§ What needs to be done: Any picture in the records below stays out; return everything else exactly.

§ Source material:
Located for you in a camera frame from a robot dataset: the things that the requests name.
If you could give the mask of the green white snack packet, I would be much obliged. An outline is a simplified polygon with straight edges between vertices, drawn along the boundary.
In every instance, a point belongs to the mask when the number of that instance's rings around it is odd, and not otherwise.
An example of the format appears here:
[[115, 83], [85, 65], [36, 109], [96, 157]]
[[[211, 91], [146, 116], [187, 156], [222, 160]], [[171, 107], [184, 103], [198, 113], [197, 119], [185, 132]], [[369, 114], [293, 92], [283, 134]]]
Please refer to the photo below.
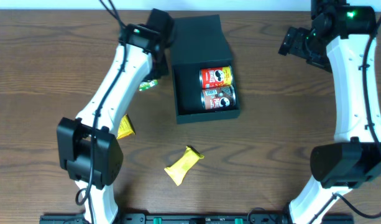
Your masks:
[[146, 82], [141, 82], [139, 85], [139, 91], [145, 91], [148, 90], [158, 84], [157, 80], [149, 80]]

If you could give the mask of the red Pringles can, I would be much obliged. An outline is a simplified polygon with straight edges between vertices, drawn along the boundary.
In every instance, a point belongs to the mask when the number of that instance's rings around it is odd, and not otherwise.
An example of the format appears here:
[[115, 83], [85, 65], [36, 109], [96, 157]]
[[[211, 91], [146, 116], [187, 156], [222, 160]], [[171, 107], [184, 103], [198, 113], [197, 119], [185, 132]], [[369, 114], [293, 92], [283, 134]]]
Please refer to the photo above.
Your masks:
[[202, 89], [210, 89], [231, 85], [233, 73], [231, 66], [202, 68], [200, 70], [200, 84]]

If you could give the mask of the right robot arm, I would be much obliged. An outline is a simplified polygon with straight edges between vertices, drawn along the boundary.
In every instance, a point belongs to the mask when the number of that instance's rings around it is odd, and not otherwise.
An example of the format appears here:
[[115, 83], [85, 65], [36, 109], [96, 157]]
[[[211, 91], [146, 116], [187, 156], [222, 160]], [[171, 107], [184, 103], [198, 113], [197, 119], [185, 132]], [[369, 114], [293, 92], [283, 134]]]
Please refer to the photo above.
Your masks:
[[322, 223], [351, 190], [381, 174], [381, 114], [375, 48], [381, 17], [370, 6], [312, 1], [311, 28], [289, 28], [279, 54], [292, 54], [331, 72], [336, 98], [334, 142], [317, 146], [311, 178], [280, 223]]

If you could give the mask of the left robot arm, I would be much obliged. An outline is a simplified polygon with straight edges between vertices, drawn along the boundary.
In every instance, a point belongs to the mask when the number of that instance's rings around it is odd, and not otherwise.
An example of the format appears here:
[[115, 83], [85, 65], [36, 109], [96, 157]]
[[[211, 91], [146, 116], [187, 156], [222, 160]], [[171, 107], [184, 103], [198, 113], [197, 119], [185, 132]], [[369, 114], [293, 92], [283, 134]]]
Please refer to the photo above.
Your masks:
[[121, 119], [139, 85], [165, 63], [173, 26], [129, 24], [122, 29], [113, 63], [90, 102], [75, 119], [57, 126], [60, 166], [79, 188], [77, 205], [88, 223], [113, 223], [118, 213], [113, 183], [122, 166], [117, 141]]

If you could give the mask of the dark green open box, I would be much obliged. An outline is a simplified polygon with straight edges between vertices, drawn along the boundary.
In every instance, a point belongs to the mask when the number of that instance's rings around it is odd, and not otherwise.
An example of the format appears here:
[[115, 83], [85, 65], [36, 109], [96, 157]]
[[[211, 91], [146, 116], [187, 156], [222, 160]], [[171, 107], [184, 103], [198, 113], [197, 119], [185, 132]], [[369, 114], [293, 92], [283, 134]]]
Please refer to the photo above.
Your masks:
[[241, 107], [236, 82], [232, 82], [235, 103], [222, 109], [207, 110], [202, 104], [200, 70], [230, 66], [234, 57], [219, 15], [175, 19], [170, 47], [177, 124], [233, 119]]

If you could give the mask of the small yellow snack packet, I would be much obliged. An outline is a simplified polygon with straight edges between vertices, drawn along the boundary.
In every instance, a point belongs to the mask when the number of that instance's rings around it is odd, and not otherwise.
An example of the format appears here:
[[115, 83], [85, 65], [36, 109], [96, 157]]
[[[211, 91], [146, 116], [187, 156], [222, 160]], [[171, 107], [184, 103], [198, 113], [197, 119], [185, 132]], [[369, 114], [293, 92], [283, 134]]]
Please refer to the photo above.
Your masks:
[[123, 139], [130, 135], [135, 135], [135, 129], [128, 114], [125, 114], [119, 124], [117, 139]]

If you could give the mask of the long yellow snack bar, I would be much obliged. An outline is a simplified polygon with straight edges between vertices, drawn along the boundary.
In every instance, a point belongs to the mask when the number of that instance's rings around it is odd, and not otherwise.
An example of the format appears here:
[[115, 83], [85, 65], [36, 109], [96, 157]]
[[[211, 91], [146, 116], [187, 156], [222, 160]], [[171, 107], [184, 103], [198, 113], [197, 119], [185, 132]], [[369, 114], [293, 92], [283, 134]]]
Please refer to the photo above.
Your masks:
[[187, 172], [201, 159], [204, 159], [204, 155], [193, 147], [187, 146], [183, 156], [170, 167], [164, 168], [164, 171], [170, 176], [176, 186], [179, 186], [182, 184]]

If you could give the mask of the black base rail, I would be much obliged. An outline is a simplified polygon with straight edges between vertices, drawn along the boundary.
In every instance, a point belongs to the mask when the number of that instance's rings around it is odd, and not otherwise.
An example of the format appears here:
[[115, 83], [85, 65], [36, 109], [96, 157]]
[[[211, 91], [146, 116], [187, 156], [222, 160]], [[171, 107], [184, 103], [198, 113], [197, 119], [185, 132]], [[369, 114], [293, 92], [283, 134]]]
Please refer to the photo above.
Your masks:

§ Exercise answer:
Located for you in a camera frame from a robot dataset: the things that the requests name.
If you could give the mask of the green white snack packet, I would be much obliged. An outline is a simplified polygon with straight edges between vertices, drawn along the boundary.
In every instance, a point belongs to the mask when the number of that instance's rings around it is odd, and not otherwise.
An example of the format appears here:
[[115, 83], [85, 65], [36, 109], [96, 157]]
[[[211, 91], [146, 116], [187, 156], [222, 160]], [[171, 107], [184, 103], [198, 113], [197, 119], [185, 132]], [[369, 114], [293, 92], [283, 134]]]
Please refer to the photo below.
Your masks:
[[146, 82], [141, 82], [139, 85], [139, 91], [145, 91], [148, 90], [158, 84], [157, 80], [149, 80]]

If you could give the mask of the red Pringles can, I would be much obliged. An outline is a simplified polygon with straight edges between vertices, drawn along the boundary.
In every instance, a point belongs to the mask when the number of that instance's rings around it is odd, and not otherwise.
An example of the format appears here:
[[115, 83], [85, 65], [36, 109], [96, 157]]
[[[211, 91], [146, 116], [187, 156], [222, 160]], [[171, 107], [184, 103], [198, 113], [197, 119], [185, 132]], [[369, 114], [293, 92], [283, 134]]]
Please refer to the photo above.
Your masks:
[[202, 89], [210, 89], [231, 85], [233, 73], [231, 66], [202, 68], [200, 70], [200, 84]]

If you could give the mask of the right robot arm, I would be much obliged. An outline is a simplified polygon with straight edges between vertices, drawn along the boundary.
In every instance, a point belongs to the mask when the number of that instance's rings around it is odd, and not otherwise.
An example of the format appears here:
[[115, 83], [85, 65], [36, 109], [96, 157]]
[[[211, 91], [146, 116], [187, 156], [222, 160]], [[171, 107], [184, 103], [198, 113], [197, 119], [185, 132]], [[369, 114], [293, 92], [283, 134]]]
Please refer to the photo above.
Your masks:
[[322, 223], [351, 190], [381, 174], [381, 114], [375, 48], [381, 17], [370, 6], [312, 1], [311, 28], [289, 28], [279, 54], [292, 54], [331, 72], [336, 98], [334, 142], [317, 146], [311, 178], [280, 223]]

If you could give the mask of the left robot arm, I would be much obliged. An outline is a simplified polygon with straight edges between vertices, drawn along the boundary.
In every instance, a point belongs to the mask when the number of that instance's rings around it is odd, and not otherwise.
An example of the format appears here:
[[115, 83], [85, 65], [36, 109], [96, 157]]
[[[211, 91], [146, 116], [187, 156], [222, 160]], [[171, 107], [184, 103], [198, 113], [197, 119], [185, 132]], [[369, 114], [293, 92], [283, 134]]]
Please refer to the photo above.
Your masks:
[[121, 119], [139, 85], [165, 63], [173, 26], [129, 24], [122, 29], [113, 63], [90, 102], [75, 119], [57, 126], [60, 166], [79, 188], [77, 205], [88, 223], [113, 223], [118, 213], [113, 183], [122, 166], [117, 141]]

If you could give the mask of the dark green open box, I would be much obliged. An outline is a simplified polygon with straight edges between vertices, drawn along the boundary.
In every instance, a point belongs to the mask when the number of that instance's rings around it is odd, and not otherwise.
An example of the format appears here:
[[115, 83], [85, 65], [36, 109], [96, 157]]
[[[211, 91], [146, 116], [187, 156], [222, 160]], [[171, 107], [184, 103], [198, 113], [197, 119], [185, 132]], [[369, 114], [293, 92], [283, 134]]]
Please refer to the photo above.
Your masks:
[[241, 107], [236, 82], [232, 82], [235, 103], [222, 109], [207, 110], [202, 104], [200, 70], [230, 66], [234, 57], [219, 15], [175, 19], [170, 47], [177, 124], [233, 119]]

If you could give the mask of the small yellow snack packet, I would be much obliged. An outline is a simplified polygon with straight edges between vertices, drawn along the boundary.
In every instance, a point belongs to the mask when the number of that instance's rings around it is odd, and not otherwise.
An example of the format appears here:
[[115, 83], [85, 65], [36, 109], [96, 157]]
[[[211, 91], [146, 116], [187, 156], [222, 160]], [[171, 107], [184, 103], [198, 113], [197, 119], [185, 132]], [[369, 114], [293, 92], [283, 134]]]
Please refer to the photo above.
Your masks:
[[123, 139], [130, 135], [135, 135], [135, 129], [128, 114], [125, 114], [119, 124], [117, 139]]

If you could give the mask of the long yellow snack bar, I would be much obliged. An outline is a simplified polygon with straight edges between vertices, drawn along the boundary.
In every instance, a point belongs to the mask when the number of that instance's rings around it is odd, and not otherwise.
An example of the format appears here:
[[115, 83], [85, 65], [36, 109], [96, 157]]
[[[211, 91], [146, 116], [187, 156], [222, 160]], [[171, 107], [184, 103], [198, 113], [197, 119], [185, 132]], [[369, 114], [293, 92], [283, 134]]]
Please refer to the photo above.
Your masks:
[[187, 172], [201, 159], [204, 159], [204, 155], [193, 147], [187, 146], [183, 156], [170, 167], [164, 168], [164, 171], [170, 176], [176, 186], [179, 186], [182, 184]]

If you could give the mask of the black base rail, I would be much obliged. An outline is a simplified polygon with straight edges between vertices, drawn along the boundary.
In every instance, a point belongs to the mask when the number of that instance's rings around it is odd, and not otherwise.
An example of the format appears here:
[[115, 83], [85, 65], [36, 109], [96, 157]]
[[[211, 91], [146, 116], [187, 156], [222, 160]], [[171, 107], [184, 103], [198, 113], [197, 119], [185, 132]], [[369, 114], [293, 92], [283, 134]]]
Please refer to the photo above.
Your masks:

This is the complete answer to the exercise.